The real culprit in China is the elevated price of food, which is partly the result of one-time supply shortages. The February CPI food component was up a troubling 23.3%. Note that food-related goods make up over one-third of China's CPI, whereas in the U.S. those goods make up about 14% of the CPI. So a price spike in food in China, for whatever reason, has more serious side effects than one would in the U.S., thereby making it a bigger issue for the Chinese citizenry.
But there are two other factors that also lift food prices: First, ever more grain is being used around the world for biofuels, a new and growing industry. Second, as China gets richer, grain usage within the country itself is also growing. Poor countries grow grain and eat the grain. Rich countries grow grain, feed the grain to the animals and eat the animals. The animal is, so to speak, the "middle-man" in this transaction. This is a highly inefficient use of protein as well as an ever-enlarging source of demand. Food inflation should slow later in 2008, but it will take time.
To fight inflation, Beijing has raised interest rates and reserve requirements multiple times over the last year and announced sharp new limits on bank lending. But these tools take time to work in China, just as they do in the United States. We can expect better inflation numbers in the second half of 2008, but a lot of Chinese are feeling a real squeeze right now.
In the biggest difference with the United States, China continues to favor "administrative measures" in its anti-inflation fight. Not as sweeping as the Nixon administration's failed wage and price controls of the 1970s, rather, they are just little interventions--rules and regulations established by the government, which hold down a price that someone has judged too high. Too numerous to catalog, they have included ending subsidies on certain exports, suspending some exports entirely, setting maximum prices on some food and energy products, reducing tariffs on imports and dictating that local governments not increase prices. These steps are scattered and not well-coordinated. Such measures don't do much real good in holding down prices; their real effect is to send a message to the people that the government is on the job.
At the recent meetings of the National People's Congress, Wang Qishan was appointed a new position as vice premier in charge of economic and financial policy. Wang is a respected public official and a person to watch; inflation control is one of his responsibilities. Like the proliferation of administrative measures, what this appointment really means is that the government wants to be seen doing something.
Right now the policy message in China is clear: The economy is too hot and inflation is too high--so tighten some more.

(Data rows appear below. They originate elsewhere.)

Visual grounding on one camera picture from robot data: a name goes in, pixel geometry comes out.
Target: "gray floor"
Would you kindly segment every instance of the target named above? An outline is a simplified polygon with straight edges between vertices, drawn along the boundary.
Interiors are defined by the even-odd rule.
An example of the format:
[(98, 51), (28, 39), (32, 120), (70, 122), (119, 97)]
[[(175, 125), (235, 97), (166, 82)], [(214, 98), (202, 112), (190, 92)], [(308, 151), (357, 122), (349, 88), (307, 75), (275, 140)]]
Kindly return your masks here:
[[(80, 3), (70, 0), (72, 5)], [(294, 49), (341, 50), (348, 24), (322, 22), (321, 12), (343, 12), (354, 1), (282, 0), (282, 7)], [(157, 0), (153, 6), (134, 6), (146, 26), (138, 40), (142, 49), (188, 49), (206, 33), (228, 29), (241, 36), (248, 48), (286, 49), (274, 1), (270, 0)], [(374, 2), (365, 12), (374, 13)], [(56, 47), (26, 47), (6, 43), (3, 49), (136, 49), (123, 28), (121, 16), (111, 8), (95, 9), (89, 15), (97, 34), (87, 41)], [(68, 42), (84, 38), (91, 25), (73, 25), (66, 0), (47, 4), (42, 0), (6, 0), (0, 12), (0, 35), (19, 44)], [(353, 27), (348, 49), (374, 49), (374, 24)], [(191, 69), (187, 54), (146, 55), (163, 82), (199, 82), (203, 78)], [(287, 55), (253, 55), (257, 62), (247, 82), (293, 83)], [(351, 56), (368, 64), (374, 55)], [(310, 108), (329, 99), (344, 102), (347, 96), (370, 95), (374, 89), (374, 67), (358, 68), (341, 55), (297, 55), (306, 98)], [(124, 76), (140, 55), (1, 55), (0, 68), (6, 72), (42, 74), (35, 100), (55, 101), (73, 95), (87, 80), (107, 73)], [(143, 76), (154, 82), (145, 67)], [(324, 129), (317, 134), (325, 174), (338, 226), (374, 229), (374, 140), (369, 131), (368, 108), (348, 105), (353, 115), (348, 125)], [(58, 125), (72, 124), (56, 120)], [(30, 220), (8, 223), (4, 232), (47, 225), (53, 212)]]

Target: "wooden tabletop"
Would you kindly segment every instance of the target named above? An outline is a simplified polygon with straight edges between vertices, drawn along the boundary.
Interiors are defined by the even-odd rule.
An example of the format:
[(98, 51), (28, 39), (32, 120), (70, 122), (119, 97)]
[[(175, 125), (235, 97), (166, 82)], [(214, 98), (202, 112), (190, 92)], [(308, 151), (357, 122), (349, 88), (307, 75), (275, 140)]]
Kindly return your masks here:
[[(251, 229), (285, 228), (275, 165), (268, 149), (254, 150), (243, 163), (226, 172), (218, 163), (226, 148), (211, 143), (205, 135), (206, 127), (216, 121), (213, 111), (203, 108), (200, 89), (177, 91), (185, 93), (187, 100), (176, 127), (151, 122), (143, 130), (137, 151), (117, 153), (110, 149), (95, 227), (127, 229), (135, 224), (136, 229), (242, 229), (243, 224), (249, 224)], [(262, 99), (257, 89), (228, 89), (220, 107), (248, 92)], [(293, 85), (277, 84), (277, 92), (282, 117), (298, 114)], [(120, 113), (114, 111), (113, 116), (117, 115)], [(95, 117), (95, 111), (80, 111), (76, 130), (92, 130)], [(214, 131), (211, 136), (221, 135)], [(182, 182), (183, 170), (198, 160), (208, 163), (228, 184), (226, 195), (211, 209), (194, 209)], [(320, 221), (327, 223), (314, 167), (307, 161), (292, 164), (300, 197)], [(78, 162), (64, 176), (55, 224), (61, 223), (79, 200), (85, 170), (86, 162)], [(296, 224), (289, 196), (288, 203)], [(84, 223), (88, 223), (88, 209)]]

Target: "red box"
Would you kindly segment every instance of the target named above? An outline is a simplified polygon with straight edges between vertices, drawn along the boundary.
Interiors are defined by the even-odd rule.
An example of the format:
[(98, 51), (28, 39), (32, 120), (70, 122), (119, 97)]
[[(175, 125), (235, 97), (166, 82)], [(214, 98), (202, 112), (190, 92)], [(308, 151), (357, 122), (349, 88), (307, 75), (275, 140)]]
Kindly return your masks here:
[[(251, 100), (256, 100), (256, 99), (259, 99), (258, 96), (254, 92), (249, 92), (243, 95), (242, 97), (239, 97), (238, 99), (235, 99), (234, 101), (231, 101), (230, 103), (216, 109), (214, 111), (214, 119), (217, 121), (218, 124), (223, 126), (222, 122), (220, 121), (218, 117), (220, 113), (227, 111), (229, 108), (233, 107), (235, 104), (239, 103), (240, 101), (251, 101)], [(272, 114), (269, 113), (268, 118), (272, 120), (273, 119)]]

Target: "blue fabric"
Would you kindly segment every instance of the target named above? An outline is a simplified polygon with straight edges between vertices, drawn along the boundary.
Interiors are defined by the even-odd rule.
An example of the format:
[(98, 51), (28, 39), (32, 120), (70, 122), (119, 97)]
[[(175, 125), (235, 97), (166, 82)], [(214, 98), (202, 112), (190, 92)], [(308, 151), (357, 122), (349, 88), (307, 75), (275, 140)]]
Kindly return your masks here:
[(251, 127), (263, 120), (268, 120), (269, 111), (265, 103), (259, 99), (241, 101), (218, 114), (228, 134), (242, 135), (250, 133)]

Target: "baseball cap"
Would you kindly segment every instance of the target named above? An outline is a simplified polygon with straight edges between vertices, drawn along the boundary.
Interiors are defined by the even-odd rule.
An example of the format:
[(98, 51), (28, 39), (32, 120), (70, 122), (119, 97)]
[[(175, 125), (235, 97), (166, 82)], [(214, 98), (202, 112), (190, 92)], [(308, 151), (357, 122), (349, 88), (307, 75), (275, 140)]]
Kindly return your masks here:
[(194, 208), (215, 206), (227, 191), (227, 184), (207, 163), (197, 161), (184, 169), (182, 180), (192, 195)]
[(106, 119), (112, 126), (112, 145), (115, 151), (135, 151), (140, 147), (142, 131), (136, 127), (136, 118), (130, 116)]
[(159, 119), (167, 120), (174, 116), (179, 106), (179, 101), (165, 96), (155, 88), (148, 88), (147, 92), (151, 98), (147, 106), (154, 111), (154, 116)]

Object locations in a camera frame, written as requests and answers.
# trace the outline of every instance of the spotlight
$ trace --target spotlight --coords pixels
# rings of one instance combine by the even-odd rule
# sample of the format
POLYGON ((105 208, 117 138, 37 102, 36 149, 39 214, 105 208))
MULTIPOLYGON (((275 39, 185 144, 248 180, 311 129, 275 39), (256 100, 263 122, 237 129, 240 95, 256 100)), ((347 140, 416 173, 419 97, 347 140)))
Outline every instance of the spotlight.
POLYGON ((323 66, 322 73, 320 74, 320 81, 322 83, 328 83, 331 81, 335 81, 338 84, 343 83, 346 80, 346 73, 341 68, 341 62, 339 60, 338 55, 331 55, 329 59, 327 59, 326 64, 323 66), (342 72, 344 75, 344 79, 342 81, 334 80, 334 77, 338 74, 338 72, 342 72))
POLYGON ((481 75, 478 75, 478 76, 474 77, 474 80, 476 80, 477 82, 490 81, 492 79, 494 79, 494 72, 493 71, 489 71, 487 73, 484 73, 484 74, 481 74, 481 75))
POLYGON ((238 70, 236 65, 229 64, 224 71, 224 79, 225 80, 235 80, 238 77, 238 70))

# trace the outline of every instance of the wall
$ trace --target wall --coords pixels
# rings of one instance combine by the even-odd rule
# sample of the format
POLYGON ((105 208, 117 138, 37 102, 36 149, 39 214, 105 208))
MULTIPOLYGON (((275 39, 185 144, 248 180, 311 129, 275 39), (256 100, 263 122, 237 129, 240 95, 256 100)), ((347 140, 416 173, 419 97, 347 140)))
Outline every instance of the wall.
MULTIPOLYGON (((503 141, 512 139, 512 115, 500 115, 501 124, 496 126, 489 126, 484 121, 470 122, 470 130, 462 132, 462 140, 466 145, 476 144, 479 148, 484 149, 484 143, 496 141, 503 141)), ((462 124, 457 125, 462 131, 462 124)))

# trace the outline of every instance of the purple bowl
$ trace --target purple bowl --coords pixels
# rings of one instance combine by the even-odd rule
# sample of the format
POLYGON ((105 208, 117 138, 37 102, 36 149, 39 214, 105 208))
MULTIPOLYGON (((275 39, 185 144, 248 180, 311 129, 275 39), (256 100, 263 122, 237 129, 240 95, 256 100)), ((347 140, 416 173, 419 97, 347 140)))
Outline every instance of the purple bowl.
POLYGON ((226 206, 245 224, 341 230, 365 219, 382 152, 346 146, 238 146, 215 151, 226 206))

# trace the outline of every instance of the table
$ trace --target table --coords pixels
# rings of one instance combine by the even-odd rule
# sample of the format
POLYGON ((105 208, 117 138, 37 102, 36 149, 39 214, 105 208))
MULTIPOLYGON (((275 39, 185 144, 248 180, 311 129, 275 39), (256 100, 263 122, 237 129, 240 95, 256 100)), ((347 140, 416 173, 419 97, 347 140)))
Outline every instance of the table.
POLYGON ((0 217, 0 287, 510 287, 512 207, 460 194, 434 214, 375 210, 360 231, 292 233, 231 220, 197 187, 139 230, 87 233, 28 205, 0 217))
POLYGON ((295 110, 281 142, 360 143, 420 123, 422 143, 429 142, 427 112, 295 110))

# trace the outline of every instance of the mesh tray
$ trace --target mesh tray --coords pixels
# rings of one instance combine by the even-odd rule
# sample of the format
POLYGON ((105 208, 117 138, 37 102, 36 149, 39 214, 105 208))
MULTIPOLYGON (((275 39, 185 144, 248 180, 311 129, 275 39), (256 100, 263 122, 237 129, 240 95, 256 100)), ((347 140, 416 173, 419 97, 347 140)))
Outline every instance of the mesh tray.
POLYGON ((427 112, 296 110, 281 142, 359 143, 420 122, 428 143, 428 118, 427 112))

But not so fast. Beijing anticipates that the global slowdown may prove quite damaging. The government has already tightened repeatedly over the last 18 months; it is nervous about the Shanghai Stock Exchange's 38% decline from its peak in October 2007. Moreover, officials are fearful that implementing aggressive tightening to fight inflation now might be the wrong medicine at the wrong time. China's economic policy leaders are in a spot just about as tight as the one cramping our policy leaders in Washington. Before the middle of this year, I think Beijing will abandon its anti-inflation stance, because the risk of economic slow-down is just too high.
(By Donald H. Straszheim)
Donald H. Straszheim is vice chairman of Roth Capital Partners in Los Angeles, former global chief economist at Merill Lynch, a visiting scholar at the University of California-Los Angeles Anderson School of Management and a longtime China specialist. He previously served as president of the Milken Institute and joined Roth in 2006 to spearhead the firm's China initiatives.